**Exercise objective:** An exact, complete copy of the entries that follow is needed.
=== Begin Enclosure ===
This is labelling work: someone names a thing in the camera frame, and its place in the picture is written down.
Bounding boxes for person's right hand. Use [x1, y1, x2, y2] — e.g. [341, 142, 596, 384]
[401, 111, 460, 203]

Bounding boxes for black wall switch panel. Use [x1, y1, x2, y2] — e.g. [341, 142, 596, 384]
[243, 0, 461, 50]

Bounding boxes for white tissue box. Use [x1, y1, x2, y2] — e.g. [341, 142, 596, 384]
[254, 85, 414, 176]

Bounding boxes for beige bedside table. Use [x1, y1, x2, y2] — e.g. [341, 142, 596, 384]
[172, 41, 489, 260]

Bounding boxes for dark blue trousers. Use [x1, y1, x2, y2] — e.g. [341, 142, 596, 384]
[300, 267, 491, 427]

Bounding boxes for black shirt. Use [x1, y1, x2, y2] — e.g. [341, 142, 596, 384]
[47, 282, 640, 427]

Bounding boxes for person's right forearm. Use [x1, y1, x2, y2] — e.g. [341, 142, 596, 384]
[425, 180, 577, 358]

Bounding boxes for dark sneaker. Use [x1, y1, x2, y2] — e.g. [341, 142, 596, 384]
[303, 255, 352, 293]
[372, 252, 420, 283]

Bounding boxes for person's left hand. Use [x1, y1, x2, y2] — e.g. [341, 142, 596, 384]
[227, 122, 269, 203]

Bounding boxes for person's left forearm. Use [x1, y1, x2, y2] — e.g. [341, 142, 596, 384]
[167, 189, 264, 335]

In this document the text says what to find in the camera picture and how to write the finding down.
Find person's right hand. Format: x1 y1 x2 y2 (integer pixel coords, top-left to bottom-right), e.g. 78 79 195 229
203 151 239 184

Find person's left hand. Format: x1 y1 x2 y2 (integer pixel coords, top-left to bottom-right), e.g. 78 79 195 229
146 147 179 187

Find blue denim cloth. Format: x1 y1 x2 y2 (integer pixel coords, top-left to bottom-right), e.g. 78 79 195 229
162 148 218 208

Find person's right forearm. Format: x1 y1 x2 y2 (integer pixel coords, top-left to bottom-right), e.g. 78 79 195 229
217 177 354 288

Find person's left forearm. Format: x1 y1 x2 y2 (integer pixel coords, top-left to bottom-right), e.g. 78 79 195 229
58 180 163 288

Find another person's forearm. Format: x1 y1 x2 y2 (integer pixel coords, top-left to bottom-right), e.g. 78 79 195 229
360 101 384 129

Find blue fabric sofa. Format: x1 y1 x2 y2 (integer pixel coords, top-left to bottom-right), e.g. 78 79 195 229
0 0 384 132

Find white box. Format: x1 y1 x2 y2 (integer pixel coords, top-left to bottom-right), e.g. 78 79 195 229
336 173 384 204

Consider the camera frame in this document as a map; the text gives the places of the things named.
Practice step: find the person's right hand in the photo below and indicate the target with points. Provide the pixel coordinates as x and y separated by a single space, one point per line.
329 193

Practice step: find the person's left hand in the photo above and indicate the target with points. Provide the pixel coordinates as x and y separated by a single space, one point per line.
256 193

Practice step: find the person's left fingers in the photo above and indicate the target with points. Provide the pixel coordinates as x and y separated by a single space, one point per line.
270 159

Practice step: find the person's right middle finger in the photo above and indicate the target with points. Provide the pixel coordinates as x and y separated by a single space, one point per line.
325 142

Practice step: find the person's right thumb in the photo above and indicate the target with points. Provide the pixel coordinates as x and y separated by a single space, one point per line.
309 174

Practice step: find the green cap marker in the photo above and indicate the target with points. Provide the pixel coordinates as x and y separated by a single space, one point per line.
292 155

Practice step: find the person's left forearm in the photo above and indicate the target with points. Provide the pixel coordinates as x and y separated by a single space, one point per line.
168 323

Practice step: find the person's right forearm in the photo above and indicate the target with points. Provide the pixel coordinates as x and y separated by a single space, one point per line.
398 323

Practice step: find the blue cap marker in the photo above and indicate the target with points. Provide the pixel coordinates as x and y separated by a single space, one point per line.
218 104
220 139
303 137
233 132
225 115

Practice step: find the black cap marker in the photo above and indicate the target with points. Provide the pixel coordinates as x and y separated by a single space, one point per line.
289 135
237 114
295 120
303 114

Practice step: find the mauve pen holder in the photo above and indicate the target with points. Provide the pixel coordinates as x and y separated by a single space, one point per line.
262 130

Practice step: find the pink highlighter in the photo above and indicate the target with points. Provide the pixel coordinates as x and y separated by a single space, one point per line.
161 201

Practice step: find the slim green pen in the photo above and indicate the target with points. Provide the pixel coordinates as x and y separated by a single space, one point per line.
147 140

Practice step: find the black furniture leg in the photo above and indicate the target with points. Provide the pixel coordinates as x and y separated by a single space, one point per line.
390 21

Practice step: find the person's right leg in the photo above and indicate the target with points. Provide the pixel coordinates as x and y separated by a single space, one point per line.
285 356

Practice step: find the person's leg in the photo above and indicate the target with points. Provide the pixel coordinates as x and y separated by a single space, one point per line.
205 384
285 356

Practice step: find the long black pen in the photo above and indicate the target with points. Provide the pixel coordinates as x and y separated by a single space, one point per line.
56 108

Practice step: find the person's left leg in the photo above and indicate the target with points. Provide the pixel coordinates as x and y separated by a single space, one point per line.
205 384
=== End Enclosure ===
**Result of this task:**
This is labelling work: someone names a thing in the camera frame, and its place in the picture is written down.
Bounding boxes for person's right hand. Use [x1, y1, x2, y2] — e.g. [341, 142, 596, 384]
[401, 111, 460, 203]

Bounding boxes for black wall switch panel. Use [x1, y1, x2, y2] — e.g. [341, 142, 596, 384]
[243, 0, 461, 50]

Bounding boxes for white tissue box. Use [x1, y1, x2, y2] — e.g. [341, 142, 596, 384]
[254, 85, 414, 176]

Bounding boxes for beige bedside table. Use [x1, y1, x2, y2] — e.g. [341, 142, 596, 384]
[172, 41, 489, 260]

Bounding boxes for dark blue trousers. Use [x1, y1, x2, y2] — e.g. [341, 142, 596, 384]
[300, 267, 491, 427]

Bounding boxes for black shirt. Use [x1, y1, x2, y2] — e.g. [341, 142, 596, 384]
[47, 282, 640, 427]

Bounding boxes for person's right forearm. Use [x1, y1, x2, y2] — e.g. [341, 142, 596, 384]
[425, 180, 577, 358]

Bounding boxes for dark sneaker. Use [x1, y1, x2, y2] — e.g. [341, 142, 596, 384]
[303, 255, 352, 293]
[372, 252, 420, 283]

Bounding boxes for person's left hand. Use [x1, y1, x2, y2] — e.g. [341, 142, 596, 384]
[227, 122, 269, 203]

Bounding boxes for person's left forearm. Use [x1, y1, x2, y2] — e.g. [341, 142, 596, 384]
[167, 189, 264, 335]

In this document the text says what to find in the camera picture and how to write the finding down.
Find person's right hand. Format: x1 y1 x2 y2 (integer pixel coords, top-left to bottom-right), e.g. 78 79 195 229
203 151 239 184

Find person's left hand. Format: x1 y1 x2 y2 (integer pixel coords, top-left to bottom-right), e.g. 78 79 195 229
146 147 179 187

Find blue denim cloth. Format: x1 y1 x2 y2 (integer pixel coords, top-left to bottom-right), e.g. 78 79 195 229
162 148 218 208

Find person's right forearm. Format: x1 y1 x2 y2 (integer pixel coords, top-left to bottom-right), e.g. 78 79 195 229
217 177 354 288

Find person's left forearm. Format: x1 y1 x2 y2 (integer pixel coords, top-left to bottom-right), e.g. 78 79 195 229
58 180 163 288

Find another person's forearm. Format: x1 y1 x2 y2 (integer pixel coords, top-left to bottom-right), e.g. 78 79 195 229
360 101 384 129

Find blue fabric sofa. Format: x1 y1 x2 y2 (integer pixel coords, top-left to bottom-right), e.g. 78 79 195 229
0 0 384 132

Find white box. Format: x1 y1 x2 y2 (integer pixel coords, top-left to bottom-right), e.g. 78 79 195 229
336 173 384 204

Consider the camera frame in this document as a map; the text gives the places of the things named.
Practice step: find the person's right hand in the photo below and indicate the target with points. Provide the pixel coordinates as x and y separated by a single space, one point per line.
329 193

Practice step: find the person's left hand in the photo above and indicate the target with points. Provide the pixel coordinates as x and y separated by a single space, one point per line.
256 193

Practice step: find the person's left fingers in the photo above and indicate the target with points. Provide the pixel coordinates as x and y separated by a single space, one point per line.
270 159

Practice step: find the person's right middle finger in the photo above and indicate the target with points. Provide the pixel coordinates as x and y separated by a single space, one point per line.
325 142

Practice step: find the person's right thumb in the photo above and indicate the target with points. Provide the pixel coordinates as x and y separated by a single space, one point per line.
309 174

Practice step: find the green cap marker in the photo above and indicate the target with points. Provide the pixel coordinates as x and y separated by a single space, one point per line.
292 155

Practice step: find the person's left forearm in the photo above and indicate the target with points. Provide the pixel coordinates as x and y separated by a single space, one point per line.
168 323

Practice step: find the person's right forearm in the photo above and indicate the target with points. Provide the pixel coordinates as x and y separated by a single space, one point per line.
398 323

Practice step: find the blue cap marker in the photo above and indicate the target with points. Provide the pixel coordinates as x and y separated by a single space, one point per line.
218 104
220 139
303 137
233 132
225 115

Practice step: find the black cap marker in the photo above and indicate the target with points. Provide the pixel coordinates as x and y separated by a single space, one point per line.
289 135
237 114
295 120
303 114

Practice step: find the mauve pen holder in the photo above and indicate the target with points. Provide the pixel coordinates as x and y separated by a single space, one point per line.
262 130

Practice step: find the pink highlighter in the photo above and indicate the target with points. Provide the pixel coordinates as x and y separated by a single space, one point per line.
161 201

Practice step: find the slim green pen in the photo above and indicate the target with points. Provide the pixel coordinates as x and y separated by a single space, one point per line.
147 140

Practice step: find the black furniture leg in the photo above and indicate the target with points. Provide the pixel coordinates as x and y separated by a single space, one point per line.
390 21

Practice step: find the person's right leg in the photo above and indicate the target with points. Provide the pixel coordinates as x and y separated by a single space, one point per line.
285 356

Practice step: find the person's leg in the photo above and indicate the target with points. Provide the pixel coordinates as x and y separated by a single space, one point per line.
205 384
285 356

Practice step: find the long black pen in the photo above and indicate the target with points. Provide the pixel coordinates as x and y separated by a single space, one point per line.
56 108

Practice step: find the person's left leg in the photo above and indicate the target with points. Provide the pixel coordinates as x and y separated by a single space, one point per line.
205 384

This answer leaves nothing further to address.